● **To do**:
Output only the lines below that start at the line containing "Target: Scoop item" and end at the line containing "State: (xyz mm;", with both ends kept.

══════════════════════════════

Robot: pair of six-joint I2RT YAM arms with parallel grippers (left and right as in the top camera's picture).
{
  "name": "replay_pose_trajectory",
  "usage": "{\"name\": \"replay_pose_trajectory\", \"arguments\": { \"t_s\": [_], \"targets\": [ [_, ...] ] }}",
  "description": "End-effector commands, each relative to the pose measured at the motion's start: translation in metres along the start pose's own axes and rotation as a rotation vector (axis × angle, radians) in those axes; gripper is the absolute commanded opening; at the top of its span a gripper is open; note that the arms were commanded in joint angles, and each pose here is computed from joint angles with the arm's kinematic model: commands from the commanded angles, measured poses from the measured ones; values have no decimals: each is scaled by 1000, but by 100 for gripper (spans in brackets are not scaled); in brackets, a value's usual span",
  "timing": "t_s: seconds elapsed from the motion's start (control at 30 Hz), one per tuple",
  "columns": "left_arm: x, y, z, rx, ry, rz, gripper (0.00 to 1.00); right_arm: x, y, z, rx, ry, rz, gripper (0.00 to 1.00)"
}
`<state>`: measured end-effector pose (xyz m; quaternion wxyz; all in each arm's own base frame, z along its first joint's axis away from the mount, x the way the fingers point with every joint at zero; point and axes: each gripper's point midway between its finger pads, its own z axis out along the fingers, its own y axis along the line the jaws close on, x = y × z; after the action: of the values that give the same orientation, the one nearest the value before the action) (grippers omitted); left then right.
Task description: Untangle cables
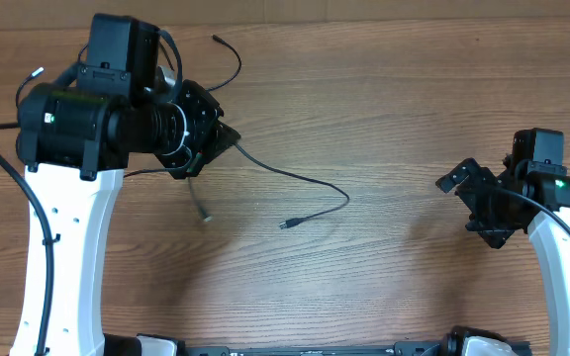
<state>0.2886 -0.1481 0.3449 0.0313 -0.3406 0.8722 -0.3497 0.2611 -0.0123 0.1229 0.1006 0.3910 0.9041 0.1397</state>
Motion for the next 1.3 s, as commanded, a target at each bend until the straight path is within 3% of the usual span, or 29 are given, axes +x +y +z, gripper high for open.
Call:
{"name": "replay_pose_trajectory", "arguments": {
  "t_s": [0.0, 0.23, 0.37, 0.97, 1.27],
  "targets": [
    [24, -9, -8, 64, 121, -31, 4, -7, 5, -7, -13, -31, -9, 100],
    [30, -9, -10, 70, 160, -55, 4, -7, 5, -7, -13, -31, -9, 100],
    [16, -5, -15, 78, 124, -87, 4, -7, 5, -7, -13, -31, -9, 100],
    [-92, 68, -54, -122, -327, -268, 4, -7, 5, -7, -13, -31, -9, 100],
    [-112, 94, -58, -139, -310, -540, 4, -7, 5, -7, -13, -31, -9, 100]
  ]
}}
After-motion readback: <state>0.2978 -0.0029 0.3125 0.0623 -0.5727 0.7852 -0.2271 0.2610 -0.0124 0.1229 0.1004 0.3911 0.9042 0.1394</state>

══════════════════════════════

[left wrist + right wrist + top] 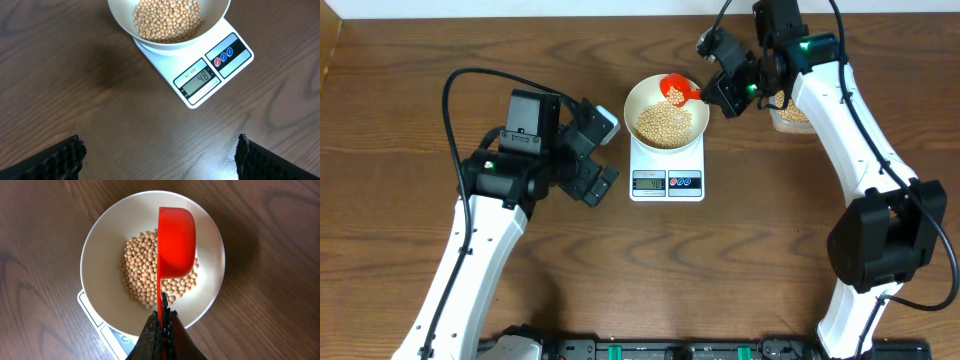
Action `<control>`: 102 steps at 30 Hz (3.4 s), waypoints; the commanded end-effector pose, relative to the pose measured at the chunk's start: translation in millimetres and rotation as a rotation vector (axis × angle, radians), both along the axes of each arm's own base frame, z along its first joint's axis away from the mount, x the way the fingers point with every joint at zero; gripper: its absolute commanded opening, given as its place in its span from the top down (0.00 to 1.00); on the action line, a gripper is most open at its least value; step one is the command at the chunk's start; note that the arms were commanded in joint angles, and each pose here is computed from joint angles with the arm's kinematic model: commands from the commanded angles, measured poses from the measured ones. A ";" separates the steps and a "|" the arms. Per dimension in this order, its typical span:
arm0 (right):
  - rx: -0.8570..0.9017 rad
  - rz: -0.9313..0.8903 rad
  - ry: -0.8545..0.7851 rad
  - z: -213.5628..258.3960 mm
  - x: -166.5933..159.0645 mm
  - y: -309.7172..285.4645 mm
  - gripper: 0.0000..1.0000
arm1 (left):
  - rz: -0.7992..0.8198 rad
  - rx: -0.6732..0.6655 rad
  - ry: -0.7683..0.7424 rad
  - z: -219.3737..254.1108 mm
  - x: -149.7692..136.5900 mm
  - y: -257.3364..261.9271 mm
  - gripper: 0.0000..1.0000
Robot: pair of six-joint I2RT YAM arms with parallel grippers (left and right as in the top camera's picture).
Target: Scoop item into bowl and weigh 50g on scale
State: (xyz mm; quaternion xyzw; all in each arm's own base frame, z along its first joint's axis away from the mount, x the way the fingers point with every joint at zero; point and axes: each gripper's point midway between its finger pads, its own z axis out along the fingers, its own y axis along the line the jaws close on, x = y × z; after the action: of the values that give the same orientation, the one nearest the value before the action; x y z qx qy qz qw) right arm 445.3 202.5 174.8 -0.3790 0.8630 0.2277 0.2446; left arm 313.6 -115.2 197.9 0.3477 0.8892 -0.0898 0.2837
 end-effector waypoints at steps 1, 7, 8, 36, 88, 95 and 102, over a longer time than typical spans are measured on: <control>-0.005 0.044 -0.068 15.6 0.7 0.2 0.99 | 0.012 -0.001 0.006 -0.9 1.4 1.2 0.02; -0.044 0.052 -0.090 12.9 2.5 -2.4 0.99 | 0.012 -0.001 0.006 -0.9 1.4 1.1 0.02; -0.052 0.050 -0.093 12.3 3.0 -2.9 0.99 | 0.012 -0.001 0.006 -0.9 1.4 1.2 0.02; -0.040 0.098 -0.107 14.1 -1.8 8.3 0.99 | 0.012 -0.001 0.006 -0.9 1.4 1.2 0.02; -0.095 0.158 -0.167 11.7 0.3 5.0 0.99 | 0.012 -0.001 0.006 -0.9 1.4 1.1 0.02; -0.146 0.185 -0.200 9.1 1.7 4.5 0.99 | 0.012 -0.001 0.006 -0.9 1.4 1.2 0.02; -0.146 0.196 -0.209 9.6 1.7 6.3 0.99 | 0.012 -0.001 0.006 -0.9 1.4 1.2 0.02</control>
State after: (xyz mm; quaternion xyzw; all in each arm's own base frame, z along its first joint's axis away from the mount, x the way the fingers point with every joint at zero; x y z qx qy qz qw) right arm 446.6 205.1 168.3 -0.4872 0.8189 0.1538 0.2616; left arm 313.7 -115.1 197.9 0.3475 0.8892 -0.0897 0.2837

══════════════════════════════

● **Response to this exercise**:
Target: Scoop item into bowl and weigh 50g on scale
State: (xyz mm; quaternion xyzw; all in each arm's own base frame, z along its first joint's axis away from the mount, x the way the fingers point with every joint at zero; point and axes: each gripper's point midway between its finger pads, its own z axis out along the fingers, its own y axis along the line the jaws close on, x = y × z; after the action: of the values that give the same orientation, the one nearest the value before the action; x y z qx qy qz qw) right arm 445.3 202.5 174.8 -0.3790 0.8630 0.2277 0.2446; left arm 313.6 -115.2 197.9 0.3477 0.8892 -0.0898 0.2837

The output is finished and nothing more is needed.